■ Instructions to follow ■
All lines from the one containing "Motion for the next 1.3" through the end of the data below are to be transcribed exactly. Leave out the rest.

Records contained in a dataset:
::::::::

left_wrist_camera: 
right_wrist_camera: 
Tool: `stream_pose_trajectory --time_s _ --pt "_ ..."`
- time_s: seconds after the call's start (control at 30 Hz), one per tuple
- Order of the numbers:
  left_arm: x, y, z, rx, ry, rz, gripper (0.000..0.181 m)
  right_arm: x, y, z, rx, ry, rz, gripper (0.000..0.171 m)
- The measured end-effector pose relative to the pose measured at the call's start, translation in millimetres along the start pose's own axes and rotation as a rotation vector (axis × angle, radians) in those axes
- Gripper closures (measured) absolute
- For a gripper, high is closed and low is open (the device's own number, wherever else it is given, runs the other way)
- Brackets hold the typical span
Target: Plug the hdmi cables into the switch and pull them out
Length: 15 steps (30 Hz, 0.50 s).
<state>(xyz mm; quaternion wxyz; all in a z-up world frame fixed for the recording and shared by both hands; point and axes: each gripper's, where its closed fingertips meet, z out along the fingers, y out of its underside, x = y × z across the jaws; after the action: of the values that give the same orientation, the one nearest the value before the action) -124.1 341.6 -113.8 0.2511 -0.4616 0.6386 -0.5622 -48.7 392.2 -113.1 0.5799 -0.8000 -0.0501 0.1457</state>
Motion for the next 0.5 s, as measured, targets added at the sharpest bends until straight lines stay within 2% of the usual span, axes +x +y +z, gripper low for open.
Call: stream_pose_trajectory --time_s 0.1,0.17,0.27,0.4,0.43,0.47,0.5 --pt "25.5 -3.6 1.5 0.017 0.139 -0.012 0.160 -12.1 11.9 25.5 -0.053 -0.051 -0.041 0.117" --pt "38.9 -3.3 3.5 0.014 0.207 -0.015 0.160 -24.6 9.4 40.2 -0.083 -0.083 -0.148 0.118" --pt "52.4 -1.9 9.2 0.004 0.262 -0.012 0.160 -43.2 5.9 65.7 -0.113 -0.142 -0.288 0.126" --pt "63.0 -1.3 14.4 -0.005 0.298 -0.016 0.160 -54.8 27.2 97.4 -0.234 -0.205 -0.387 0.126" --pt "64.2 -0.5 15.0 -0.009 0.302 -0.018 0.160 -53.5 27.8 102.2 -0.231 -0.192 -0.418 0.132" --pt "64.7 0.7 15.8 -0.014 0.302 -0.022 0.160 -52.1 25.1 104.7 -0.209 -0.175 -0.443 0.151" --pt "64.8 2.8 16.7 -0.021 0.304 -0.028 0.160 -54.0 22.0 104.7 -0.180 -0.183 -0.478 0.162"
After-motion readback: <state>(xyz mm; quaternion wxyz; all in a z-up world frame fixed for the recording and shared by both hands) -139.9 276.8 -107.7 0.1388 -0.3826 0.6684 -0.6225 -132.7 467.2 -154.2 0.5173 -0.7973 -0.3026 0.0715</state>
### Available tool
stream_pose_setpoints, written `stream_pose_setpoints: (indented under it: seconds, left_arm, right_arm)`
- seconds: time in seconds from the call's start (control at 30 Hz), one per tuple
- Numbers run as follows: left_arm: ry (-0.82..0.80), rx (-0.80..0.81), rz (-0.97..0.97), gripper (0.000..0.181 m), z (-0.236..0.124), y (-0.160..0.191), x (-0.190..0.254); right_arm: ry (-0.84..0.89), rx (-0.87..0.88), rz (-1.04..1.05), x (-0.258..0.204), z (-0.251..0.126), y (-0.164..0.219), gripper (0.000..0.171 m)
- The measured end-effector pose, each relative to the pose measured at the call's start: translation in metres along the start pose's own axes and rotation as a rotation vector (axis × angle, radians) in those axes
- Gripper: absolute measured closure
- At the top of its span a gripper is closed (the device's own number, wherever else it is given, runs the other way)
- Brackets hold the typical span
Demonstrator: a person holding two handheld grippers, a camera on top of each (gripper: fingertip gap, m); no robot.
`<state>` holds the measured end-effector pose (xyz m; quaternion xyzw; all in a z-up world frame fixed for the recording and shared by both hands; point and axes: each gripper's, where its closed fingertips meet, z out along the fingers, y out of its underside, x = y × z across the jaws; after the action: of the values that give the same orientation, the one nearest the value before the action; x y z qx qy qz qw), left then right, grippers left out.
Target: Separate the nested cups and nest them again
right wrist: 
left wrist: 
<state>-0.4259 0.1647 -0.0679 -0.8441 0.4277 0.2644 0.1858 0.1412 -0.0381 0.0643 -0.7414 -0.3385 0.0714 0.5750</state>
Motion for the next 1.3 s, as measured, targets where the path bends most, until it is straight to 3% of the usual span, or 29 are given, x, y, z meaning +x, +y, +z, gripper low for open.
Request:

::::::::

■ Response area ■
Motion for the next 1.3 s, as measured, targets where the path bends most, until it is straight to 3% of the usual span, or 29 are given, x, y, z meaning +x, +y, +z, gripper low for open.
Request:

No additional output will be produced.